Durch moderne, offen gestaltete Wohnviertel mit Radwegen, von denen der gemeine Mendener Radfahrer nicht einmal träumt, führte die Fahrt zu den Hügelhäusern, deren architektonische Gestaltung in den 1970er Jahren unter Architekten und Stadtgeographen als revolutionäre Form des sozialen Wohnungsbaus gefeiert wurde. Das Gespräch mit einem zufällig aufkreuzenden Bewohner vermittelte interessante und weiterführende Einblicke in das Zusammenleben dieser Nachbarschaften.

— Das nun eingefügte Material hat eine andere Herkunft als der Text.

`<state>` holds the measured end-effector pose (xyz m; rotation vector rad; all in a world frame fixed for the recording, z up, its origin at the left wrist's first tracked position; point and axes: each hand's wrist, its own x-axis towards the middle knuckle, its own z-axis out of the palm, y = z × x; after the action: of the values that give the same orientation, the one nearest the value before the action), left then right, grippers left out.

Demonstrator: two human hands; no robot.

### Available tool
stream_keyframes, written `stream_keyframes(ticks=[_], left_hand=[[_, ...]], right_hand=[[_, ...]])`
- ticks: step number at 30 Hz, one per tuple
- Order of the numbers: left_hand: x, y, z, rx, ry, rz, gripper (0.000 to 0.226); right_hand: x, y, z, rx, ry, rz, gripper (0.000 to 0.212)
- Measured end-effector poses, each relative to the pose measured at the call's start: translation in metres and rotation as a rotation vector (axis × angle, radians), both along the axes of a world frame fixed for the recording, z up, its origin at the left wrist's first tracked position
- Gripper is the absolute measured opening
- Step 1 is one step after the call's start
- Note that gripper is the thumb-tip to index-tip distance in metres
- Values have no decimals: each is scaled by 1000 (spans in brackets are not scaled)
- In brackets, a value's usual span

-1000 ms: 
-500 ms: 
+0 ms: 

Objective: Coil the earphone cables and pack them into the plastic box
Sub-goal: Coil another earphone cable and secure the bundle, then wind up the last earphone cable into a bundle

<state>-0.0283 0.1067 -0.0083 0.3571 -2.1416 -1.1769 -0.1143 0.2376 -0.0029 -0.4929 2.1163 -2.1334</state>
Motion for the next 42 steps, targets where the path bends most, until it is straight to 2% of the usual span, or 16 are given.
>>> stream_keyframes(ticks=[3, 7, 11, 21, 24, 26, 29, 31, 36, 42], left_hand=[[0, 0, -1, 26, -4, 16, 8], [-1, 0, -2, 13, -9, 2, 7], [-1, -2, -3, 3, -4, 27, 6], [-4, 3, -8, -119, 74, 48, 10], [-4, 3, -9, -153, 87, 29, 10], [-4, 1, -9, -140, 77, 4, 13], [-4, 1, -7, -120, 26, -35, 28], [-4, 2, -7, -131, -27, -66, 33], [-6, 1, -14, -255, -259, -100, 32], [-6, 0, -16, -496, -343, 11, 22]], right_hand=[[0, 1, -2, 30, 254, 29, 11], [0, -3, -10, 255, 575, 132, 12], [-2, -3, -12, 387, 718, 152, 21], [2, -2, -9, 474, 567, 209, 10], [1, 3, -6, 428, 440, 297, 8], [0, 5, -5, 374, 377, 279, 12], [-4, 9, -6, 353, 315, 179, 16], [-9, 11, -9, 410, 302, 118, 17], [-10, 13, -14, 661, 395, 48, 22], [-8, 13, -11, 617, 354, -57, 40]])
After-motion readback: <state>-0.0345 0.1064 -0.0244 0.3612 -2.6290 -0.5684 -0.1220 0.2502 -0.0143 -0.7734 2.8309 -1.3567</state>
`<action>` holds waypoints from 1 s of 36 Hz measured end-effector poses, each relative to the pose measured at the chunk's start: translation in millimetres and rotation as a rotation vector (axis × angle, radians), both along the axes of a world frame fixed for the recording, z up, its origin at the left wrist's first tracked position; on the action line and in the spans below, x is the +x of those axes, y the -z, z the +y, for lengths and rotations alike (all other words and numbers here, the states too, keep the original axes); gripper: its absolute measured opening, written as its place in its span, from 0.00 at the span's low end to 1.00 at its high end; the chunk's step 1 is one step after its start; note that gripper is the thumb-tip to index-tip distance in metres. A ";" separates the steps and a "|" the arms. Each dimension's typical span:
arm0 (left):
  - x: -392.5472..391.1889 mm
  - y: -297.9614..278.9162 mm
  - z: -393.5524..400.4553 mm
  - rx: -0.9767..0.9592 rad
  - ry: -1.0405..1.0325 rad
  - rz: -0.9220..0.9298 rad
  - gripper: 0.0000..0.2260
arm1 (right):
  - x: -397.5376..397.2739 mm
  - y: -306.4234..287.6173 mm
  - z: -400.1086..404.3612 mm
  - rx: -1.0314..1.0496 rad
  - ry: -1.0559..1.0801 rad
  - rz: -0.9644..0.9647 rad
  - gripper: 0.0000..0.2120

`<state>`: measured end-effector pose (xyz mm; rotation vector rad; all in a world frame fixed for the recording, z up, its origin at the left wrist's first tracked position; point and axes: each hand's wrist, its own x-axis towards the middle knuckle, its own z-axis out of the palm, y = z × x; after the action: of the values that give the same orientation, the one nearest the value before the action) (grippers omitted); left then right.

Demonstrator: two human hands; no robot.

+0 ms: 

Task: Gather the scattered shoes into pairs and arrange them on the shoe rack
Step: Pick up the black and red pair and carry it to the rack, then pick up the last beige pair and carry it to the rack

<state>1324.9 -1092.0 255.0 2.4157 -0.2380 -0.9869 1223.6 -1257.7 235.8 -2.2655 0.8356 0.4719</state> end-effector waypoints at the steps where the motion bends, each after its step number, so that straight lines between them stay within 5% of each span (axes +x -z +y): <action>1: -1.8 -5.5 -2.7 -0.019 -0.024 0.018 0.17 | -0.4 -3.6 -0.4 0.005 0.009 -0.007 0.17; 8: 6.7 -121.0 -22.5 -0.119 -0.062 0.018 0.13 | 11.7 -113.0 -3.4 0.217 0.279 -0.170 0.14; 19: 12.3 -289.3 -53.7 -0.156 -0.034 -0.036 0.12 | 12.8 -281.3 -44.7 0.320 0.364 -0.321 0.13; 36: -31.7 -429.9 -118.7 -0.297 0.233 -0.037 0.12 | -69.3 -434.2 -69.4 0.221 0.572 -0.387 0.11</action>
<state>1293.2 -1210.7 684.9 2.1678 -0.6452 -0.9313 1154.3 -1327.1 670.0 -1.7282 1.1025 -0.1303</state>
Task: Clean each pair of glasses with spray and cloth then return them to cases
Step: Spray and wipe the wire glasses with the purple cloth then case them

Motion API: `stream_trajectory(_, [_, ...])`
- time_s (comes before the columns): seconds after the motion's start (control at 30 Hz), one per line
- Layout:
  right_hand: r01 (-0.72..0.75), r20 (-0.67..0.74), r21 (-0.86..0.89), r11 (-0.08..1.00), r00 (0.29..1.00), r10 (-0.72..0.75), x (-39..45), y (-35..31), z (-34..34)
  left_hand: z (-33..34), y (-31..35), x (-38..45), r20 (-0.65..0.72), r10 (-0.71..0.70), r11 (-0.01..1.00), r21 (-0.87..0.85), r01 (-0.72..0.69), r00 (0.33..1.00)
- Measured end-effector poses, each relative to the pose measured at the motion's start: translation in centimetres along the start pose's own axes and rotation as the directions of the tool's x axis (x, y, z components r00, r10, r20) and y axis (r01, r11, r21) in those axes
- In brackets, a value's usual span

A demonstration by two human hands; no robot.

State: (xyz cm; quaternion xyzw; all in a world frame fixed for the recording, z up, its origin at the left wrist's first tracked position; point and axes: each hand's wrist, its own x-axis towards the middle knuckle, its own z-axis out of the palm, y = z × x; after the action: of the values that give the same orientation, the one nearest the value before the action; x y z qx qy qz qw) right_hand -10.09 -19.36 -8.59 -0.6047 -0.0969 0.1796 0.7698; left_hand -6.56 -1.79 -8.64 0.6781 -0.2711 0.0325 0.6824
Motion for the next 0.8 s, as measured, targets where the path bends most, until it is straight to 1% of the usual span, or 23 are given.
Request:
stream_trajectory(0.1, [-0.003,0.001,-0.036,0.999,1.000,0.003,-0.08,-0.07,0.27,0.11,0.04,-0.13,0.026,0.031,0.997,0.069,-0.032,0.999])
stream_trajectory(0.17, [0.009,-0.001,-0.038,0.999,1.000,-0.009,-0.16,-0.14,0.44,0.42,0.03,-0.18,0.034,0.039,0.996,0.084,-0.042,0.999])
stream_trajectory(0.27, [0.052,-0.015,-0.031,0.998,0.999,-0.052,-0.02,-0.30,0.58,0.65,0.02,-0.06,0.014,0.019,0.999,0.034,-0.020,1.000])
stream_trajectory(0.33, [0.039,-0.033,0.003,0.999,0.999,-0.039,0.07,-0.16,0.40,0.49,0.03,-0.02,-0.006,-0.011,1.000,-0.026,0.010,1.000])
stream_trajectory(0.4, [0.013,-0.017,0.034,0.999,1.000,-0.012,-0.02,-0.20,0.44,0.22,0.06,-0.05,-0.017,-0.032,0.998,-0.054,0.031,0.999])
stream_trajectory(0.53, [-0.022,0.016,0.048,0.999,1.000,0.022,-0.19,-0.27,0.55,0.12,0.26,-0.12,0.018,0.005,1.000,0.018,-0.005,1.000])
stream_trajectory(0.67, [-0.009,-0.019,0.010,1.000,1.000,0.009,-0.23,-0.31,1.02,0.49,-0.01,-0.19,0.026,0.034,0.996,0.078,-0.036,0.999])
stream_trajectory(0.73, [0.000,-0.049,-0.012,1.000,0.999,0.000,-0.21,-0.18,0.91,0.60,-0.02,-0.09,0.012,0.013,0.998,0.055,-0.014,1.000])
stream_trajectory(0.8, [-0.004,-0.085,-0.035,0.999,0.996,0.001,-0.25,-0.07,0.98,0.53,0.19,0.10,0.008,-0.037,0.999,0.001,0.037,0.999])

Der Marler Stern war nur wenige Fahrradminuten entfernt und präsentierte sich ebenfalls als eine neuartige Gestaltungsform eines Stadtkerns, zusammen mit den beiden pilzförmigen Rathausteilen und der „Insel“, wo die VHS jährlich den Grimme-Preis verleiht, der mittlerweile als europaweit wichtigster und begehrtester Publikumspreis für TV-Produktionen gilt. Die kommerzielle Stadtmitte, die mehrstöckige Fußgängerzone, ist unter einer Traglufthalle vor der Witterung geschützt und bildet ein angstfreies, freundliches Areal mit einem vielfältigen Angebot an Waren und Dienstleistungen. Die Anbindung an die Wohnbereiche der Stadt geschieht durch die S-Bahn und Buslinien, die direkt im Zentrum halten. Aber auch Pkw und Fahrrad sind Verkehrsmittel der Wahl, alle auf ihren eigenen Wegen.
Die Neue Stadt Wulfen stand ebenfalls auf dem Programm, in der vor 50 bis 60 Jahren neue, zum Teil atemberaubende Wohnformen vorgeführt wurden. Von den interessanten und avantgardistischen Beispielen ist die Mehrheit jedoch bereits wieder der Spitzhacke zum Opfer gefallen und kann nicht mehr besichtigt werden.
Wegen der unsicher wirkenden Witterung wurde deshalb beschlossen, auf dem direkten Weg wieder den Anschluss an die Bahn hin Dorsten zu suchen. Leider konnte so die Privilegierung nicht genossen werden, die der Verkehrsplaner der Stadt Marl für uns bereitet hatte. Die Brassertstraße nach Wulfen entlang des Chemieparks ist derzeit eigentlich wegen einer Dauerbaustelle für den Radverkehr gesperrt. Eigens für die Mendener Radgruppe war dankenswerterweise über den Sonntag dort ein komfortabler Radweg geöffnet und markiert worden. Größer könnte der Kontrast zur alltäglichen Erfahrung Mendener Radfahrer kaum sein.